- **PROBLEM STATEMENT**
From the entries that follow, copy every line with the word "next".

- **ENTRIES PROVIDED**
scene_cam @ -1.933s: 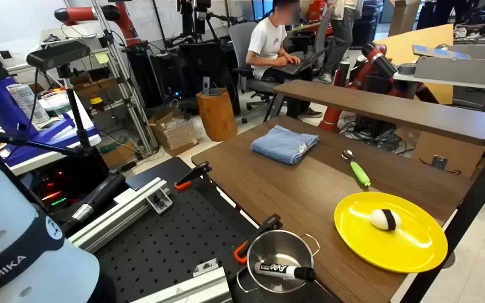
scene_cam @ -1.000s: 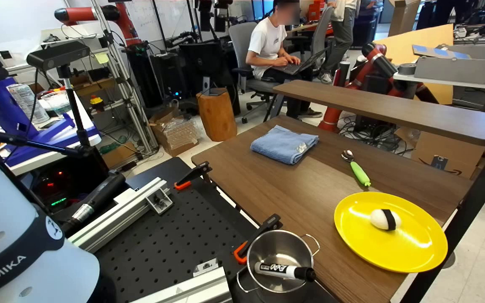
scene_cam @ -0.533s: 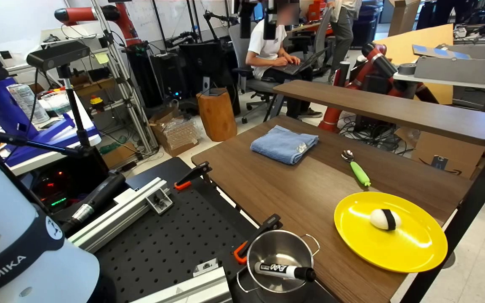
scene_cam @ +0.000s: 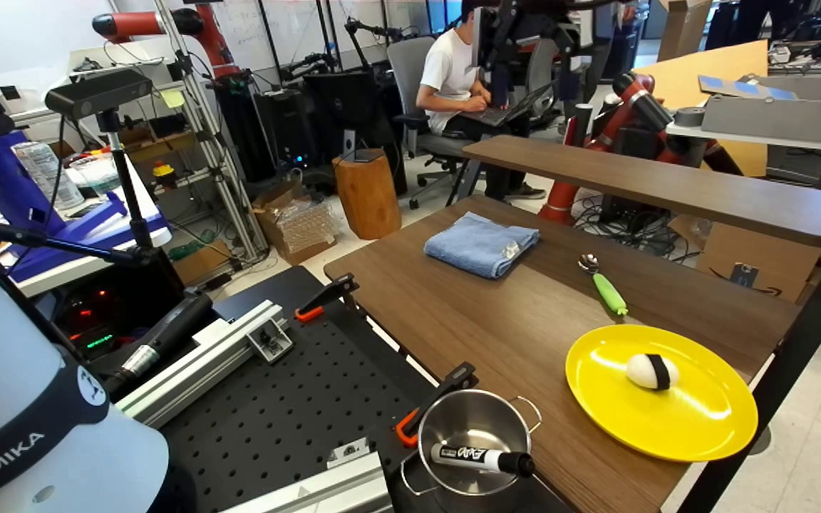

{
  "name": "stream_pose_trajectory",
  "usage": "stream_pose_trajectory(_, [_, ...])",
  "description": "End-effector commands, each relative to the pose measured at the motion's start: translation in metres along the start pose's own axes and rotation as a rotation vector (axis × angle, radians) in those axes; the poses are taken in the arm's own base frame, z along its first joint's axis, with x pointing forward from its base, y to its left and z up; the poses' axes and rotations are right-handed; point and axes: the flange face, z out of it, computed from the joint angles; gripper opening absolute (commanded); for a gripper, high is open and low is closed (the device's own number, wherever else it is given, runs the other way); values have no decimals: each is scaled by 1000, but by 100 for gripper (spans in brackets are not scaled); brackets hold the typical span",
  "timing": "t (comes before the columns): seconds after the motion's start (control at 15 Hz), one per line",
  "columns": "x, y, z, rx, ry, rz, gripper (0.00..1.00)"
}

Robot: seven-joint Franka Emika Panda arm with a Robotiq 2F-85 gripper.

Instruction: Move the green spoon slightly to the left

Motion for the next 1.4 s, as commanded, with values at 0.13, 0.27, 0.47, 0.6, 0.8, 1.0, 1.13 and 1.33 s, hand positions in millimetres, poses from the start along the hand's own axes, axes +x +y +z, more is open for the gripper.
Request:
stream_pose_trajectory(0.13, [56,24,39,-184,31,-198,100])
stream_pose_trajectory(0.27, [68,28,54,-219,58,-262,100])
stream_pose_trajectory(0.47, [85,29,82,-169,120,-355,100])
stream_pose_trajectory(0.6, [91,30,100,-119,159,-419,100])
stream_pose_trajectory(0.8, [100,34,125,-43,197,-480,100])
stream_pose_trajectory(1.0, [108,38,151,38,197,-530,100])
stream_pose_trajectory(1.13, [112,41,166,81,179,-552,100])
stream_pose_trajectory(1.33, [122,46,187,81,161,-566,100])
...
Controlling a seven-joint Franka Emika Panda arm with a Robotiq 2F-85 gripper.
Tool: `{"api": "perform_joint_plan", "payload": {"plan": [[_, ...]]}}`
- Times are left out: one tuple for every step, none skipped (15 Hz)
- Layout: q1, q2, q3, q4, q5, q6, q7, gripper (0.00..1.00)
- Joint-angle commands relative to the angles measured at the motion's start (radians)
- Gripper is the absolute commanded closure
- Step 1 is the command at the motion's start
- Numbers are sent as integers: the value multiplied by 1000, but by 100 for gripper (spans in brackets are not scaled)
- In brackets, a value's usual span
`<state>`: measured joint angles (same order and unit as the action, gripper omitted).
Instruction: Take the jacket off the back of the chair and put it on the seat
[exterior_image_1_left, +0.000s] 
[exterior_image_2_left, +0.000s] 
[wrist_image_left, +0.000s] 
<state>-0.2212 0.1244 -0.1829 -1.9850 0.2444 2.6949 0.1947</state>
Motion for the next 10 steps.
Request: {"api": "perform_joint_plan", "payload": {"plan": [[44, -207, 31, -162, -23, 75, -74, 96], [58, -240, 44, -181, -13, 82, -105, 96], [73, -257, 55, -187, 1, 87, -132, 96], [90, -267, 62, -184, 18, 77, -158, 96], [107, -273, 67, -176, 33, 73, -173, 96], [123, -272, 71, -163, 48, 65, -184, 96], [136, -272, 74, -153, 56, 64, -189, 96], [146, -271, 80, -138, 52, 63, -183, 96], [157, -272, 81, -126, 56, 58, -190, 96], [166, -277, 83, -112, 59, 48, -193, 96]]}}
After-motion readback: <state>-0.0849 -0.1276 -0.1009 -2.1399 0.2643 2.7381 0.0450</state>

- **ANSWER**
Motion for the next 1.4 s, as commanded, with values at 0.13, 0.27, 0.47, 0.6, 0.8, 1.0, 1.13 and 1.33 s, hand positions in millimetres, poses from the start along the hand's own axes, axes +x +y +z, more is open for the gripper.
Motion for the next 10 steps.

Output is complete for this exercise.